*Goal of the exercise*
Pick every line out of the entries below that holds the string "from", and report them.

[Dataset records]
--------

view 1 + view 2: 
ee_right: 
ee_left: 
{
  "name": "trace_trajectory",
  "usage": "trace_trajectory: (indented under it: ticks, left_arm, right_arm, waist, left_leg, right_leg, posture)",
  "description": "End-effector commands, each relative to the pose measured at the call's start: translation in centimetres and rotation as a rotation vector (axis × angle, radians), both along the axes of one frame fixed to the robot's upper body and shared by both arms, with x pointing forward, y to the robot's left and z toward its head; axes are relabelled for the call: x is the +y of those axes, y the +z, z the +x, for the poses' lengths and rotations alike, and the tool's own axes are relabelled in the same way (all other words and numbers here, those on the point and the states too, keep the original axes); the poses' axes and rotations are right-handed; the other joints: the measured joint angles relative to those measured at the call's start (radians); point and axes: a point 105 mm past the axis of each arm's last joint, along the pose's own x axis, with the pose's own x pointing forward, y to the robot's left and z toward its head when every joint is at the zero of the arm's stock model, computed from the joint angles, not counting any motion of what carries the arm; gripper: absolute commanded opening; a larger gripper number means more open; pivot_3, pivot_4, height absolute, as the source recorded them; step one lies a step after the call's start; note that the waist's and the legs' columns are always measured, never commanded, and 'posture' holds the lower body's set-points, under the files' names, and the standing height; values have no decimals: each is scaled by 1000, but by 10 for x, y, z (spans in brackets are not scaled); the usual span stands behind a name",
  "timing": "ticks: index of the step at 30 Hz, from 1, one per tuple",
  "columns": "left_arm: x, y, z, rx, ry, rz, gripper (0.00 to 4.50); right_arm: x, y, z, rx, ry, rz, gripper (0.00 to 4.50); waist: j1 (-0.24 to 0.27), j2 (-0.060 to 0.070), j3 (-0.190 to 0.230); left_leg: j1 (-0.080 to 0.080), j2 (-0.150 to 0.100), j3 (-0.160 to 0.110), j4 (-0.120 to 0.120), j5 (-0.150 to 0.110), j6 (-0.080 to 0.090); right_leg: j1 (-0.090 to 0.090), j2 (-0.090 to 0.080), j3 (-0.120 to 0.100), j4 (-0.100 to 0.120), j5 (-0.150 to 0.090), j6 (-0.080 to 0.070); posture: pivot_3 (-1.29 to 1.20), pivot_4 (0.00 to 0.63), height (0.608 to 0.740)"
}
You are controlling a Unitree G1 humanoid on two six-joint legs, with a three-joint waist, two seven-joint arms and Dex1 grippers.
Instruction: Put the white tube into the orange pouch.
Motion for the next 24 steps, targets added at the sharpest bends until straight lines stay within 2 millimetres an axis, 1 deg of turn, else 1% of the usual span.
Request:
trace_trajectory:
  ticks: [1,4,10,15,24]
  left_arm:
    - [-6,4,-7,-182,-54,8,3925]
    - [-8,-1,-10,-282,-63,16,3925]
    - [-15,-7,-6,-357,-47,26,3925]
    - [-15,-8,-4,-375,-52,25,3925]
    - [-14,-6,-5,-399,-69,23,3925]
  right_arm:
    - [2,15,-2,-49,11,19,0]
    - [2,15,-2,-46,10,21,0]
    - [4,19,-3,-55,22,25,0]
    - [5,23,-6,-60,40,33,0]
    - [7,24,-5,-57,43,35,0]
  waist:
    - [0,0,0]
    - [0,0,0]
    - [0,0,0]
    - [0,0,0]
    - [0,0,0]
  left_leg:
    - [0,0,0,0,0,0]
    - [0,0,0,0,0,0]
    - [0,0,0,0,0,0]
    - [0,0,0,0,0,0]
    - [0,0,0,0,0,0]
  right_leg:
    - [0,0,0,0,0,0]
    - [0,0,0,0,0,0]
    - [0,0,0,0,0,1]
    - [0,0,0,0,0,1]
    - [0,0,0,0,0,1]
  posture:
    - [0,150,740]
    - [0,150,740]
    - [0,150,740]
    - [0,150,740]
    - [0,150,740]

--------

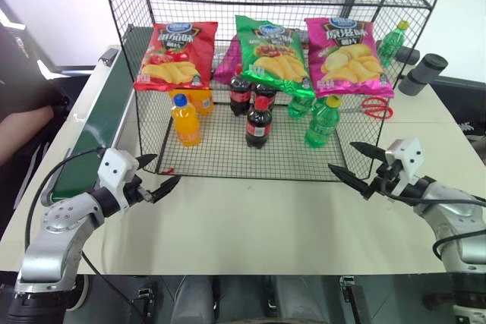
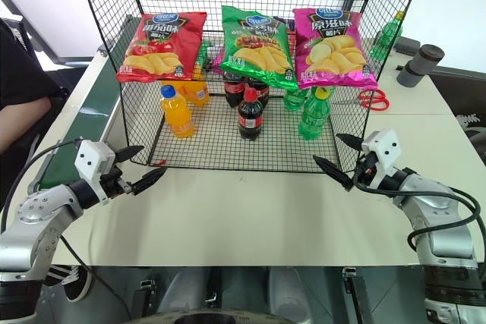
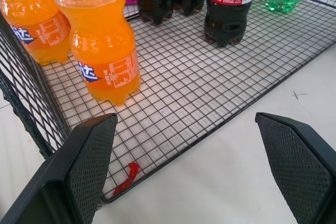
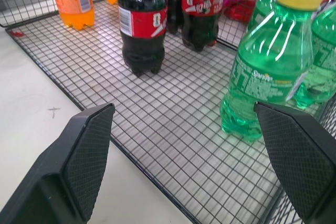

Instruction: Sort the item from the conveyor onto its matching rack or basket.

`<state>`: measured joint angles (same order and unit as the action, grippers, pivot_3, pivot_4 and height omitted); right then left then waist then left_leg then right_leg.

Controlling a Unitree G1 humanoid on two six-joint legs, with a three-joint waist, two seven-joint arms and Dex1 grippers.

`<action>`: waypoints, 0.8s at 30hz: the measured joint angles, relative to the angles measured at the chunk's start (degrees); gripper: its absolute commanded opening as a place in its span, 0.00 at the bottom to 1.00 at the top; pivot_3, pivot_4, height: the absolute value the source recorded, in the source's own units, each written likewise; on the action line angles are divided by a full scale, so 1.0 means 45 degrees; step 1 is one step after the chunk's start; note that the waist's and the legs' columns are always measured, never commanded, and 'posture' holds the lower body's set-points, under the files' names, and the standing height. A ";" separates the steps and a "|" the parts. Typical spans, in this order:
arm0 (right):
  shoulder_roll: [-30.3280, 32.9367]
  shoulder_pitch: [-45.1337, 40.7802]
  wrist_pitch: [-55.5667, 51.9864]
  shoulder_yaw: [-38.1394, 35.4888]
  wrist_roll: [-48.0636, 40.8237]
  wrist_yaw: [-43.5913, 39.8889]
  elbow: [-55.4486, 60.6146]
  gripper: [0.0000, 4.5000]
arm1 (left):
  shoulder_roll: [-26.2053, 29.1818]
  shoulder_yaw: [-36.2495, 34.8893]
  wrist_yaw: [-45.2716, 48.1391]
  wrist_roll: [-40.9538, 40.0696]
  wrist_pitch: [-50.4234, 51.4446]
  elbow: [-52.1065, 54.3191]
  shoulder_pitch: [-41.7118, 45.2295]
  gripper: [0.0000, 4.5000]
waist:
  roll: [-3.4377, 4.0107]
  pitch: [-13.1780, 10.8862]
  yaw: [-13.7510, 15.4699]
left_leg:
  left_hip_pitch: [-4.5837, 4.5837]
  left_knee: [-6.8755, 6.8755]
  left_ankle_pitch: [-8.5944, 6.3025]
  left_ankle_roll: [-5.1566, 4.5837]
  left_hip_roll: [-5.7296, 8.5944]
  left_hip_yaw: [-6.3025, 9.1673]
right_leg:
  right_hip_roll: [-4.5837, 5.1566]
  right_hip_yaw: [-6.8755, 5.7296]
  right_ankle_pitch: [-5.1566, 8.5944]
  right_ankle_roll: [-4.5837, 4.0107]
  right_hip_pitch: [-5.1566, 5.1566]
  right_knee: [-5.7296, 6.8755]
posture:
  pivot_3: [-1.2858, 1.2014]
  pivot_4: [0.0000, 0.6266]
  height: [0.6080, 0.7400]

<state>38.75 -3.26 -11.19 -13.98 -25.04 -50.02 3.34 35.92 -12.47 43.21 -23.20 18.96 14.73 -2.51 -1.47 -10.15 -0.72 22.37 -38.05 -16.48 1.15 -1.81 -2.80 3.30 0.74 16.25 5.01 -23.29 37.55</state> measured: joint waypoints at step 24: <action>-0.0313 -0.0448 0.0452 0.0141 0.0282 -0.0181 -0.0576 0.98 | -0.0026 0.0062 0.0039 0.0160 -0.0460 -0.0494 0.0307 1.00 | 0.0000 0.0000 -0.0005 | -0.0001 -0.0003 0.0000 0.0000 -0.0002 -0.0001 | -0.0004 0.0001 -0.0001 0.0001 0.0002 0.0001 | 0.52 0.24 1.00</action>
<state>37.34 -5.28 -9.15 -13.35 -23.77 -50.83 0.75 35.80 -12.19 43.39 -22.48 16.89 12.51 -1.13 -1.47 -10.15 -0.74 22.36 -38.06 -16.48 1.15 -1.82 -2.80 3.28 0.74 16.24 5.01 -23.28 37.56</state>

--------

*Solution to the problem*
  "description": "End-effector commands, each relative to the pose measured at the call's start: translation in centimetres and rotation as a rotation vector (axis × angle, radians), both along the axes of one frame fixed to the robot's upper body and shared by both arms, with x pointing forward, y to the robot's left and z toward its head; axes are relabelled for the call: x is the +y of those axes, y the +z, z the +x, for the poses' lengths and rotations alike, and the tool's own axes are relabelled in the same way (all other words and numbers here, those on the point and the states too, keep the original axes); the poses' axes and rotations are right-handed; the other joints: the measured joint angles relative to those measured at the call's start (radians); point and axes: a point 105 mm past the axis of each arm's last joint, along the pose's own x axis, with the pose's own x pointing forward, y to the robot's left and z toward its head when every joint is at the zero of the arm's stock model, computed from the joint angles, not counting any motion of what carries the arm; gripper: absolute commanded opening; a larger gripper number means more open; pivot_3, pivot_4, height absolute, as the source recorded them; step one lies a step after the call's start; note that the waist's and the legs' columns are always measured, never commanded, and 'posture' holds the lower body's set-points, under the files' names, and the standing height; values have no decimals: each is scaled by 1000, but by 10 for x, y, z (spans in brackets are not scaled); the usual span stands behind a name",
  "timing": "ticks: index of the step at 30 Hz, from 1, one per tuple",
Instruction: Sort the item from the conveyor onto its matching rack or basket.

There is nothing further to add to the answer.